(Your instructions): Searching the material below, find each line that includes the word "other", and copy it.

(Exercise data):
----
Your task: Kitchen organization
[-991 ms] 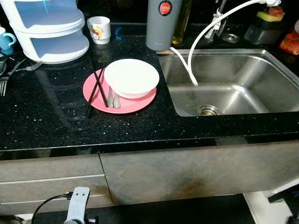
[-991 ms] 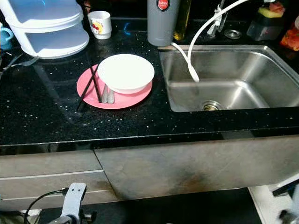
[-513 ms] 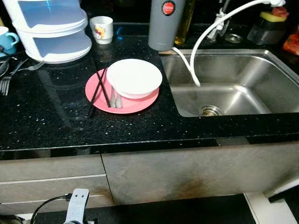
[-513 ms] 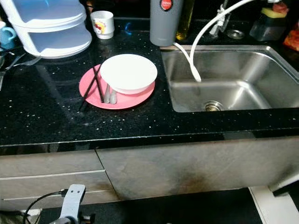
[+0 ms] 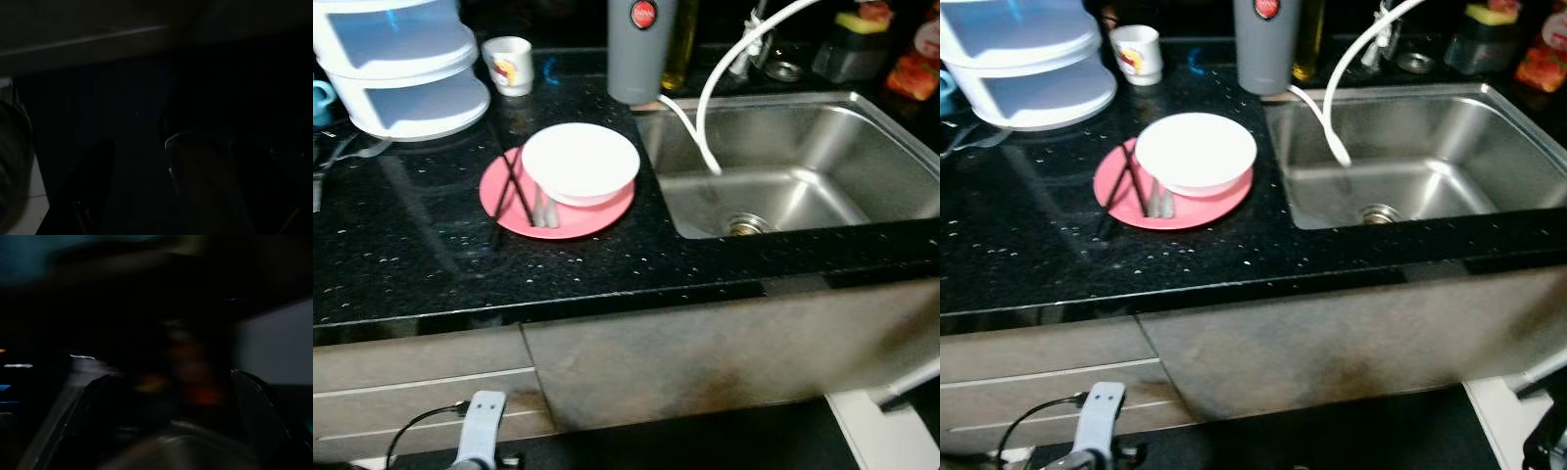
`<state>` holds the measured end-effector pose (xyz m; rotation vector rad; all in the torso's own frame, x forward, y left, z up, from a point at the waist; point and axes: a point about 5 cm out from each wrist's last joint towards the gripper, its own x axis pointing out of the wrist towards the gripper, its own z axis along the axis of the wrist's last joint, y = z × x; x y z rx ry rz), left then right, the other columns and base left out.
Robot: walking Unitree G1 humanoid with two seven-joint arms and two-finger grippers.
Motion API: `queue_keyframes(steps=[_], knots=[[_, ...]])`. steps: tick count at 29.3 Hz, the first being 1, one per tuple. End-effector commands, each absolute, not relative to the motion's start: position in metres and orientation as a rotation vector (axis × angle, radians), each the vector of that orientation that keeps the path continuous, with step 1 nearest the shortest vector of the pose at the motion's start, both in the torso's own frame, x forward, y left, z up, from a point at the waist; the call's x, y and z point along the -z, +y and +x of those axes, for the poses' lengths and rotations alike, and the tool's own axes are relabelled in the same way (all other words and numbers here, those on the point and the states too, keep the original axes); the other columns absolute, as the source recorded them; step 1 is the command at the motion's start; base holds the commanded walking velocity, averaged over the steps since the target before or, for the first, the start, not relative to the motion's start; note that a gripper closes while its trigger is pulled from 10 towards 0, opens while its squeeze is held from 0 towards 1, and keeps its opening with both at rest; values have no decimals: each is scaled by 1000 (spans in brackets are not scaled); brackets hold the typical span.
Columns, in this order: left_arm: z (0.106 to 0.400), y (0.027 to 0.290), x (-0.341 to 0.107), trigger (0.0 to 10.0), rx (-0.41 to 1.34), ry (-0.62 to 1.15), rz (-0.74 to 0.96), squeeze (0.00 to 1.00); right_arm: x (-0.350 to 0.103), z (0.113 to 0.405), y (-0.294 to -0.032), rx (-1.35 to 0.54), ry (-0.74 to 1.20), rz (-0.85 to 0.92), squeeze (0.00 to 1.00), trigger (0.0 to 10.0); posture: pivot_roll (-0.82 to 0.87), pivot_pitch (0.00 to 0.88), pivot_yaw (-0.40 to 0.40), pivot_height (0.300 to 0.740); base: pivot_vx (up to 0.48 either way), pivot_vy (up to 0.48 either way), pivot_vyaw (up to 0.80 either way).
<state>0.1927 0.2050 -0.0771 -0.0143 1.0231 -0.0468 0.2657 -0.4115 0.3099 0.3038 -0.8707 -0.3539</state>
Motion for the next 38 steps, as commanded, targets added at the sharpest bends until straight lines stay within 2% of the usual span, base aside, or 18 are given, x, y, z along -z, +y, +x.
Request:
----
(Answer space):
`<state>` holds the measured end-effector pose (xyz m; rotation vector rad; all in the torso's own frame, x forward, y left, z up, from a point at the waist; point and axes: a point about 5 cm out from each wrist's last joint towards the gripper, its own x axis pointing out of the wrist towards the gripper, its own z axis along the axis of the wrist's last joint, y = z × x; x y z rx ry rz), left then right, the other columns and base left out.
Motion API: `queue_keyframes(steps=[_], knots=[[_, ...]])`. steps: tick count at 29.3 Hz, the first being 1, one per tuple. End-effector commands, each absolute, not relative to the motion's start: position in metres and orientation as a rotation vector (axis × angle, radians), each the vector of that orientation that keeps the path continuous, with step 1 nearest the shortest vector of the pose at the motion's start, both in the torso's own frame, x forward, y left, z up, from a point at the waist; the call's x, y and z point along the -z, +y and +x of those axes, for the poses' lengths and rotations alike, and the tool's own axes are relabelled in the same way (all other words and numbers here, those on the point and the states too, keep the original axes); the other columns absolute, as the source recorded them; step 1 is the command at the motion's start; base holds the commanded walking velocity, averaged over the steps since the target before or, for the first, the start, not relative to the motion's start; note that a gripper closes while its trigger is pulled from 10 towards 0, opens while its squeeze is held from 0 towards 1, and keeps its opening with both at rest; values have no decimals: each is scaled by 1000 (spans in brackets are not scaled); brackets hold the typical span.

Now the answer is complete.